*** DATA SECTION ***

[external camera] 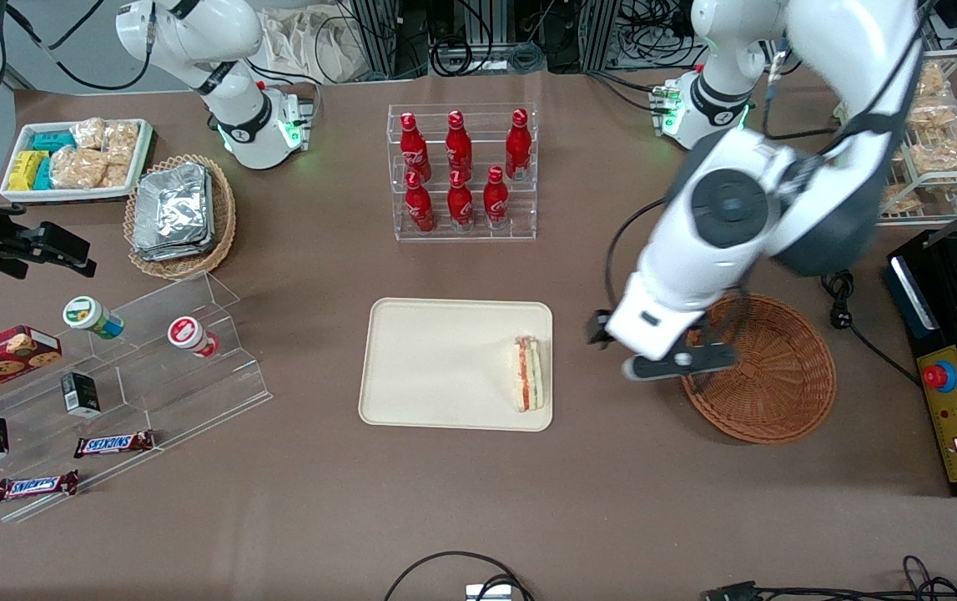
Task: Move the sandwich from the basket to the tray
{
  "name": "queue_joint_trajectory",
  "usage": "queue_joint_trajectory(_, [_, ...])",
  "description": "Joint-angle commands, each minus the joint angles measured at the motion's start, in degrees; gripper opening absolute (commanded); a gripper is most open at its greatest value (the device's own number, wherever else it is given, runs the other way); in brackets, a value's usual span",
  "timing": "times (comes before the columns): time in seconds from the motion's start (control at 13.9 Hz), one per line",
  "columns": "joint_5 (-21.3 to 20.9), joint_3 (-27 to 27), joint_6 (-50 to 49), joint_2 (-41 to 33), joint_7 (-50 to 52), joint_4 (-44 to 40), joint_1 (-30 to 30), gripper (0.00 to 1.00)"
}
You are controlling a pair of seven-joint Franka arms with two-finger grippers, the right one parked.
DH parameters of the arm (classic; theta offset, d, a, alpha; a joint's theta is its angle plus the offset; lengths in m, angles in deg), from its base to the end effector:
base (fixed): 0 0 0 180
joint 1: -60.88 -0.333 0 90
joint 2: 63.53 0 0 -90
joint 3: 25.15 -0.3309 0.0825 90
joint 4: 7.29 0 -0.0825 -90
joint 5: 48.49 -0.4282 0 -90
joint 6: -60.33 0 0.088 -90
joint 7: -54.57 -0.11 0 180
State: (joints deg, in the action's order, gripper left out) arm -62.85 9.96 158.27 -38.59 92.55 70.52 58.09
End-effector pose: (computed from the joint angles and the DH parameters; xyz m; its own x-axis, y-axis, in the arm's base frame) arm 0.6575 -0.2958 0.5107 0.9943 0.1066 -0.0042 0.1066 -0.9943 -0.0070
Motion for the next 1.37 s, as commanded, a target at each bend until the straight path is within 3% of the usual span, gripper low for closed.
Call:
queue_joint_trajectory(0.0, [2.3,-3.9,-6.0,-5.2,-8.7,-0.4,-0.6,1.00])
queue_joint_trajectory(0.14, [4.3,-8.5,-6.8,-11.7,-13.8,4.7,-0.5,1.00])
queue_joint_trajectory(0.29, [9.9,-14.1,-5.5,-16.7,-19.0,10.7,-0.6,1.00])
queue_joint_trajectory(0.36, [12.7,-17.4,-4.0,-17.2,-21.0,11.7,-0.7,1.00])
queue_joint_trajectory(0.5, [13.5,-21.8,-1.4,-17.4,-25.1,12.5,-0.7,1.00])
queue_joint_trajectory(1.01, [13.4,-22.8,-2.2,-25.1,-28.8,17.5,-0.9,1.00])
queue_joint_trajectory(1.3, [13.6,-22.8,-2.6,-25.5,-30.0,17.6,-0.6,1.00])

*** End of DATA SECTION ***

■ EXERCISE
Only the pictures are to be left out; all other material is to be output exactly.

■ ANSWER TO THE EXERCISE
[external camera] 
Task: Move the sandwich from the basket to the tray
{
  "name": "queue_joint_trajectory",
  "usage": "queue_joint_trajectory(_, [_, ...])",
  "description": "Joint-angle commands, each minus the joint angles measured at the motion's start, in degrees; gripper opening absolute (commanded); a gripper is most open at its greatest value (the device's own number, wherever else it is given, runs the other way); in brackets, a value's usual span",
  "timing": "times (comes before the columns): time in seconds from the motion's start (control at 13.9 Hz), one per line",
  "columns": "joint_5 (-21.3 to 20.9), joint_3 (-27 to 27), joint_6 (-50 to 49), joint_2 (-41 to 33), joint_7 (-50 to 52), joint_4 (-44 to 40), joint_1 (-30 to 30), gripper (0.00 to 1.00)"
}
You are controlling a pair of seven-joint Franka arms with two-finger grippers, the right one parked.
DH parameters of the arm (classic; theta offset, d, a, alpha; a joint's theta is its angle plus the offset; lengths in m, angles in deg), from its base to the end effector:
base (fixed): 0 0 0 180
joint 1: -60.88 -0.333 0 90
joint 2: 63.53 0 0 -90
joint 3: 25.15 -0.3309 0.0825 90
joint 4: 7.29 0 -0.0825 -90
joint 5: 48.49 -0.4282 0 -90
joint 6: -60.33 0 0.088 -90
joint 7: -54.57 -0.11 0 180
State: (joints deg, in the action's order, gripper left out) arm -62.85 9.96 158.27 -38.59 92.55 70.52 58.09
End-effector pose: (computed from the joint angles and the DH parameters; xyz m; its own x-axis, y-axis, in the arm's base frame) arm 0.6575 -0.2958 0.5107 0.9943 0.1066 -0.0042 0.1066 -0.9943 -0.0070
Motion for the next 1.37 s, as commanded, a target at each bend until the straight path is within 3% of the usual span, gripper low for closed.
Call:
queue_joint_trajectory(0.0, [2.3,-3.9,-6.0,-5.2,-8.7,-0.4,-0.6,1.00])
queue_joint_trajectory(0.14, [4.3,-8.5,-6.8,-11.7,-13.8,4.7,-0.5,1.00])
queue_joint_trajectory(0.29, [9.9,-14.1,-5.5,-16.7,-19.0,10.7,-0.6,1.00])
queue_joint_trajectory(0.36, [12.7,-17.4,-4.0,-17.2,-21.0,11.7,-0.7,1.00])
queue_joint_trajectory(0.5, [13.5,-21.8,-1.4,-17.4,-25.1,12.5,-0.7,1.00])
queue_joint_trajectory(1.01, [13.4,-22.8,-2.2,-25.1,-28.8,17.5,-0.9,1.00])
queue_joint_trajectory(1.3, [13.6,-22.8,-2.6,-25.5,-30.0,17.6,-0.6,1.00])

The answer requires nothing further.